Cretaceous—Quaternary tectonic evolution of the Tatra Mts (Western Carpathians): constraints from structural, sedimentary, geomorphological, and fission track data

The Tatra Mts area, located in the northernmost part of Central Western Carpathians on the border between Slovakia and Poland, underwent a complex Alpine tectonic evolution. This study integrates structural, sedimentary, and geomorphological data combined with fission track data from the Variscan granite rocks to discuss the Cretaceous to Quaternary tectonic and landscape evolution of the Tatra Mts. The presented data can be correlated with five principal tectonic stages (TS), including neotectonics. TS-1 (~95-80 Ma) is related to mid-Cretaceous nappe stacking when the Tatric Unit was overlain by Mesozoic sequences of the Fatric and Hronic Nappes. After nappe stacking the Tatric crystalline basement was exhumed (and cooled) in response to the Late Cretaceous/Paleogene orogenic collapse followed by orogen-parallel extension. This is supported by 70 to 60 Ma old zircon fission track ages.

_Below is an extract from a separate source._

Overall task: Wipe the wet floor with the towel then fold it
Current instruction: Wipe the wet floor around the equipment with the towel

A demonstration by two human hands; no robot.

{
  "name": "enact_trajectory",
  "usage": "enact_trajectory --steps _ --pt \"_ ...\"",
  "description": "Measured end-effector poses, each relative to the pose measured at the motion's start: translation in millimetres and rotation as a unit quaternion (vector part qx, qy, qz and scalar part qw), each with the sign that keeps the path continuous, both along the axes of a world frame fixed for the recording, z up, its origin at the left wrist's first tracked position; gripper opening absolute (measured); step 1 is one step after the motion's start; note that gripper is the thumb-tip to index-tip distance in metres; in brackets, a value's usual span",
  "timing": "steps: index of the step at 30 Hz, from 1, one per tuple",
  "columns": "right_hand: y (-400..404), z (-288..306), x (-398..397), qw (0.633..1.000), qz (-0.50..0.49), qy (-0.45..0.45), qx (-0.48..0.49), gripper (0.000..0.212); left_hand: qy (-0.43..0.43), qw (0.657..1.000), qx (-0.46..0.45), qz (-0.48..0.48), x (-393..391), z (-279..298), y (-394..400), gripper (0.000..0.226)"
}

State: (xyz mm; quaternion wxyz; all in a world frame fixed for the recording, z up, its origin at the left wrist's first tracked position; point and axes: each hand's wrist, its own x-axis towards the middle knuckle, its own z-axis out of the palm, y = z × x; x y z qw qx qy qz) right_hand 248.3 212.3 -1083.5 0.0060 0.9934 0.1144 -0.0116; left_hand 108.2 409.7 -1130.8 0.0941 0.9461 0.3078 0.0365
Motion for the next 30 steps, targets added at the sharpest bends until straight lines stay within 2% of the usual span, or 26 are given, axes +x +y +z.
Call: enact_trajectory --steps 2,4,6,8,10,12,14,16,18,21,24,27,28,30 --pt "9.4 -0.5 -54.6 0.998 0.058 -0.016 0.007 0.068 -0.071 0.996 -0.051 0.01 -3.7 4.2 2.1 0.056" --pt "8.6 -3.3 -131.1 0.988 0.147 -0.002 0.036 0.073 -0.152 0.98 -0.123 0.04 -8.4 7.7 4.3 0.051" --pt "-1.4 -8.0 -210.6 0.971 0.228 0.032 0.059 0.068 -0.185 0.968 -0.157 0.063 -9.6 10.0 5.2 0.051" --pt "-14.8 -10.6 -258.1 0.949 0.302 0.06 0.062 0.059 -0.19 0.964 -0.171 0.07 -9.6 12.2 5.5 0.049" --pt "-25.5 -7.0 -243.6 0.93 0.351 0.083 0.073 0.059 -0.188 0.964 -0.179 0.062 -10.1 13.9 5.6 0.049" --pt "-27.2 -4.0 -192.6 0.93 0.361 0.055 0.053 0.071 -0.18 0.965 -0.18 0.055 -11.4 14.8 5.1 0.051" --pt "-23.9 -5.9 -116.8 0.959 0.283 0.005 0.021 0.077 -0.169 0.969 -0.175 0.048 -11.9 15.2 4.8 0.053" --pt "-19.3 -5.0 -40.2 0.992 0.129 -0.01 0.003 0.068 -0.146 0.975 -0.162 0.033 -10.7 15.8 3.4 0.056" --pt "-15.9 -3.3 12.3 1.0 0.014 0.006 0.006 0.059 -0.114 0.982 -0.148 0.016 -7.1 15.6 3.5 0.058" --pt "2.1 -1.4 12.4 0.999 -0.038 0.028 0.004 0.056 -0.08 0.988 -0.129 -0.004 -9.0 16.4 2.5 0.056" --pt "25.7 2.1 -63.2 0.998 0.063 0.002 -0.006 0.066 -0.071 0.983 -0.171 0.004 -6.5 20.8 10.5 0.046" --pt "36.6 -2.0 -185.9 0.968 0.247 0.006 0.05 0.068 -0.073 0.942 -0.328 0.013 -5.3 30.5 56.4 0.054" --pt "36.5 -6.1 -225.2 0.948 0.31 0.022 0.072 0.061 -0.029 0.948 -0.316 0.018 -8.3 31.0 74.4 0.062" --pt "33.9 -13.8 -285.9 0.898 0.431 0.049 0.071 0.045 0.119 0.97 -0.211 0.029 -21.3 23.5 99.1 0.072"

Extensional tectonics were replaced by transpression to transtension during the Late Paleocene to Eocene (TS-2; ~80-45 Ma). TS-3 (~45-20 Ma) is documented by thick Oligocene-lowermost Miocene sediments of the Central Carpathian Paleogene Basin which kept the underlying Tatric crystalline basement at elevated temperatures (ca. > 120 °C and < 200 °C). The TS-4 (~20-7 Ma) is linked to slow Miocene exhumation rate of the Tatric crystalline basement, as it is indicated by apatite fission track data of 9-12 Ma. The final shaping of the Tatra Mts has been linked to accelerated tectonic activity since the Pliocene (TS-5; ~7-0 Ma)